It is the criterion they developed to prove this that we wish to discuss.
Given $f$ they prescribe a number $B>0$ and introduce sets
$$
U^{(n)} = \{ g \in U : d(RT^{2n}g,g) \le \exp (-Bn) \}
$$
and
$$
U_{{\rm rs}} = \limsup_{n \rightarrow \infty} U^{(n)}.
$$
Jitomirskaya and Simon then prove that
\begin{equation}\label{jsincont}
U_{{\rm rs}} \subseteq \{g \in U : \sigma_{{\rm pp}}(h_g) = \emptyset\}
\end{equation}
and, moreover, that if $f$ is even, then $U_{{\rm rs}}$ is a dense $G_\delta$ subset of $U$.
In view of \eqref{jsincont} it is therefore natural to study $\mu(U_{{\rm rs}})$.

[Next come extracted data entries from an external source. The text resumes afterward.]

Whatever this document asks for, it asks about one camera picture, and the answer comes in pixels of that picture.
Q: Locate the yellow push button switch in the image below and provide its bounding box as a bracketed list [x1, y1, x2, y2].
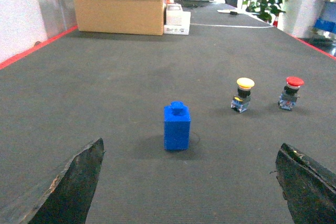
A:
[230, 77, 255, 113]

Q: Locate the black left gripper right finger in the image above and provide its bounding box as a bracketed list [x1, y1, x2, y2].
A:
[276, 143, 335, 223]

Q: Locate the blue block part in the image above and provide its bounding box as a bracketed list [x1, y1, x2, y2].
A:
[164, 101, 191, 151]

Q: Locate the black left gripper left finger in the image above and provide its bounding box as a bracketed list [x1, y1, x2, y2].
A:
[0, 137, 105, 224]

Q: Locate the white small box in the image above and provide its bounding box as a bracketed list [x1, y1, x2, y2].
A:
[164, 4, 191, 35]

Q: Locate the red push button switch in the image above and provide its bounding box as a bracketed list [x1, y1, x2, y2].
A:
[278, 76, 304, 111]

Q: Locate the large cardboard box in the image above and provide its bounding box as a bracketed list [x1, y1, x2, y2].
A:
[73, 0, 166, 36]

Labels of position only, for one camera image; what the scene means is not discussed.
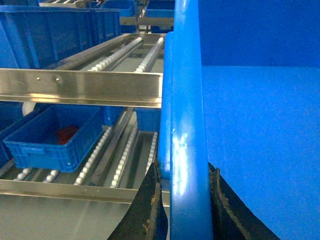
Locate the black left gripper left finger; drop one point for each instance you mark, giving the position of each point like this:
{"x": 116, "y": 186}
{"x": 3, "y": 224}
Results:
{"x": 146, "y": 218}

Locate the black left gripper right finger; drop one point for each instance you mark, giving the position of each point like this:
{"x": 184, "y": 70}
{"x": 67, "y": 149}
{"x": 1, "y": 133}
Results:
{"x": 231, "y": 218}

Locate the large blue plastic crate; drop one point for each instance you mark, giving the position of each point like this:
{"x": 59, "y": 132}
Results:
{"x": 241, "y": 91}

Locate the dark blue crate upper shelf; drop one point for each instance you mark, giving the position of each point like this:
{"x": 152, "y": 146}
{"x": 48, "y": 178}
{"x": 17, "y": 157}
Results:
{"x": 34, "y": 37}

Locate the red item in crate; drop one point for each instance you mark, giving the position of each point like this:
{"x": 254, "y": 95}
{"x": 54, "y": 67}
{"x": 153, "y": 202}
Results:
{"x": 65, "y": 134}

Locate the blue crate with red item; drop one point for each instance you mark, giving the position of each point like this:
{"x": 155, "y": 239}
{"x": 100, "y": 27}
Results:
{"x": 34, "y": 145}

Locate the metal roller flow rack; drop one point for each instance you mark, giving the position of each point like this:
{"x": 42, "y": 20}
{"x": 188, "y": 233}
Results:
{"x": 116, "y": 73}

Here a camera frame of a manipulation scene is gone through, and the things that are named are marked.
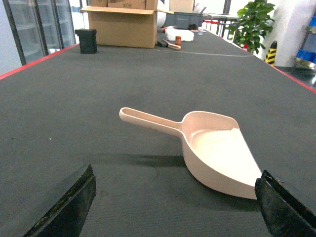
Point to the small orange can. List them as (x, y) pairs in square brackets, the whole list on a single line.
[(178, 40)]

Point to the black plastic block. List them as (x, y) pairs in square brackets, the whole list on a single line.
[(87, 40)]

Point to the yellow black striped bollard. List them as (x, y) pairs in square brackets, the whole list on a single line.
[(271, 55)]

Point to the green potted plant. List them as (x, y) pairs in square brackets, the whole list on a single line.
[(253, 25)]

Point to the glass door cabinet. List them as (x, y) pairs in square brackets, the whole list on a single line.
[(40, 27)]

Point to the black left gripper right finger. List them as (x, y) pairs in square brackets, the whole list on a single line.
[(287, 211)]

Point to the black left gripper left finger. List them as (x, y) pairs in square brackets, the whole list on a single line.
[(66, 206)]

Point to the large cardboard box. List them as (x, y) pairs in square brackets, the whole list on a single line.
[(126, 27)]

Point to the grey plastic crate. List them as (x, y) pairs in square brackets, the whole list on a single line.
[(182, 20)]

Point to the beige plastic scoop tray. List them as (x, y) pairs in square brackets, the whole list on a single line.
[(214, 149)]

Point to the white foam block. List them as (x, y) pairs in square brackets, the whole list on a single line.
[(186, 35)]

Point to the wooden handled brush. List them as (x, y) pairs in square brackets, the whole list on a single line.
[(165, 43)]

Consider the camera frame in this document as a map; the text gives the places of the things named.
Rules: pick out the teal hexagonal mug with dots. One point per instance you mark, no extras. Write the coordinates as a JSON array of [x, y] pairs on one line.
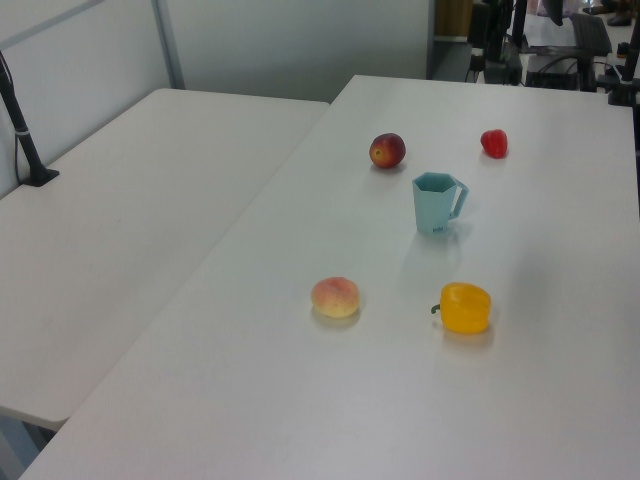
[[430, 207]]

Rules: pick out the pale pink peach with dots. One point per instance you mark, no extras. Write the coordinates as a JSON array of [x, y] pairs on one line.
[[335, 297]]

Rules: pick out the red apple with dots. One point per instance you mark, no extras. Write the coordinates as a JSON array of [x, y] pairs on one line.
[[387, 151]]

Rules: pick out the yellow bell pepper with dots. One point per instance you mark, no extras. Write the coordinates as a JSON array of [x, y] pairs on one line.
[[466, 309]]

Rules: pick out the white side table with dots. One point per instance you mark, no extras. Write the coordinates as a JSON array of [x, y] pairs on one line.
[[125, 225]]

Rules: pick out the red strawberry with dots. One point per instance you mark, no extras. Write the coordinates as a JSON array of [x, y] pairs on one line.
[[494, 143]]

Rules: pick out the tan wooden cabinet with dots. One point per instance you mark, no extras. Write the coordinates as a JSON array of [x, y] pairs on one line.
[[450, 17]]

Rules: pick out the black electronics box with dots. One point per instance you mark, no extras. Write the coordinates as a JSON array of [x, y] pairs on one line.
[[555, 72]]

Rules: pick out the black clamp stand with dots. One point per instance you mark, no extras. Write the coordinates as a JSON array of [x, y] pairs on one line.
[[622, 92]]

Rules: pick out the grey partition post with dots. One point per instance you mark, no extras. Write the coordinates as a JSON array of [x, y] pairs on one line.
[[169, 45]]

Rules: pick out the black camera pole with base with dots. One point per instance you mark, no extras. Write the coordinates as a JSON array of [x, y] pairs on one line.
[[27, 145]]

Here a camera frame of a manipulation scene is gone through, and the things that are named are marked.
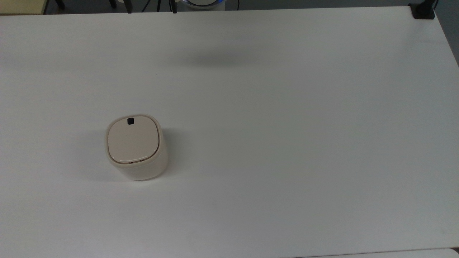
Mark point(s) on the light wooden cabinet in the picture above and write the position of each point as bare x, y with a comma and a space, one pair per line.
21, 6

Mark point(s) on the black table clamp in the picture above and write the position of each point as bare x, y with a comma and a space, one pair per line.
423, 10

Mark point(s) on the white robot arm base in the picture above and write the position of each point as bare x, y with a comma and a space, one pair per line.
202, 4

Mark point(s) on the beige trash bin lid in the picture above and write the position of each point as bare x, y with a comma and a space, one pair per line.
132, 141

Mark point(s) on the black stand leg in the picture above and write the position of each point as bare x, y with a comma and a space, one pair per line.
173, 6
128, 6
60, 3
113, 3

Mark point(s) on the beige small trash bin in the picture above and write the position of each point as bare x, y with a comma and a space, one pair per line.
143, 170

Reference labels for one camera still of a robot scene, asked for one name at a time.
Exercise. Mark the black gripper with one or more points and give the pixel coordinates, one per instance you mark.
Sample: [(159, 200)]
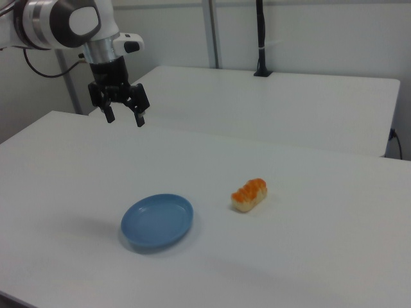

Turning back to the almost Mathieu family, the strongest localization result one can hope for is pure point spectrum (in fact with exponentially decaying eigenfunctions) for every $\lambda > 2$, Lebesgue-almost every $\alpha$ and $\mu$-almost every $g \in U$. Indeed, this modified form of the original Aubry-Andre conjecture has been recently established by Jitomirskaya \cite{j2} (we remark that using duality, one can infer consequences for the case $\lambda < 2$ \cite{gjls,j2}). By \eqref{jsincont} this in turn implies $\mu (U_{{\rm rs}}) = 0$ in the almost Mathieu case, for $\lambda > 2$ and almost every $\alpha$. Theorem \ref{zeromujs} below, which follows quickly from Theorem \ref{refl}, establishes this directly for all non-limit periodic hulls.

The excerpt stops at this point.